All lines at and after the one containing "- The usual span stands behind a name", up to the end of the listing below, are to be printed exactly, with the pictures omitted.
START EXERCISE DATA
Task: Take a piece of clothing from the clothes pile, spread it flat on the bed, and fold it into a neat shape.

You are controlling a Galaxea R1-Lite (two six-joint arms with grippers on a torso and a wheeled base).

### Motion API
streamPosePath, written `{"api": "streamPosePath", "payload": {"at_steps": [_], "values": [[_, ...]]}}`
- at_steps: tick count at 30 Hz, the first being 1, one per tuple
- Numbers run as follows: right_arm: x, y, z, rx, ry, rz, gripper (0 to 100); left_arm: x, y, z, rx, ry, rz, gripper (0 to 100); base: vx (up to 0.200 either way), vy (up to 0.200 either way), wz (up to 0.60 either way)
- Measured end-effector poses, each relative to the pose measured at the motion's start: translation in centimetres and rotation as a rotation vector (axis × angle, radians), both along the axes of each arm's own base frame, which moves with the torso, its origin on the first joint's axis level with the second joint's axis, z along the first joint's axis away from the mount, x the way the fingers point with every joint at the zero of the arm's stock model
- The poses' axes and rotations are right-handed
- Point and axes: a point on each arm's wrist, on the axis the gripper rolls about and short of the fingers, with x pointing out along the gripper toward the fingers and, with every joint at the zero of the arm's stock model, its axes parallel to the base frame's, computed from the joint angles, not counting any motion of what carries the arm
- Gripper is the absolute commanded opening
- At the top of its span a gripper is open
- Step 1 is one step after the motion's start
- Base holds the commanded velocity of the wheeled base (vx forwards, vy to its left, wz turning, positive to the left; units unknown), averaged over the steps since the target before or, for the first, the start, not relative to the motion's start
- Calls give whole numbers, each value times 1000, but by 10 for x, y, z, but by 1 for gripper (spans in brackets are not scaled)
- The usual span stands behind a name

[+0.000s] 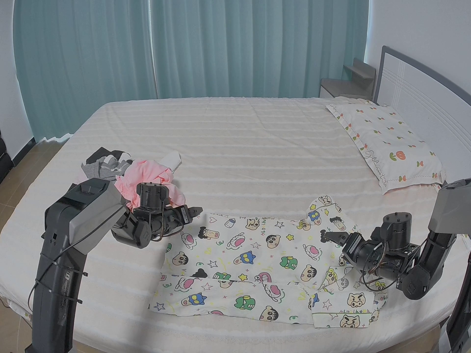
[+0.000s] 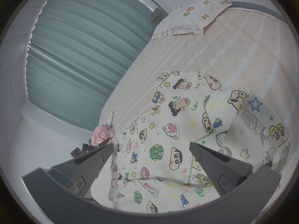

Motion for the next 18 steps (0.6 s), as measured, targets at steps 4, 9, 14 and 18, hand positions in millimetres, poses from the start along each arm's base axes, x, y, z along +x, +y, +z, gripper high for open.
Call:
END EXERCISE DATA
▶ _RESPONSE BOX_
- The usual span stands behind a name

[+0.000s] 
[+0.000s] 

Motion for the next 18 steps (0.6 s), as measured, targets at steps 4, 9, 14 and 18, hand positions in millimetres, poses from the start along each arm's base axes, x, y, z along +x, +y, +z, gripper high for open.
Call:

With that, the answer is complete.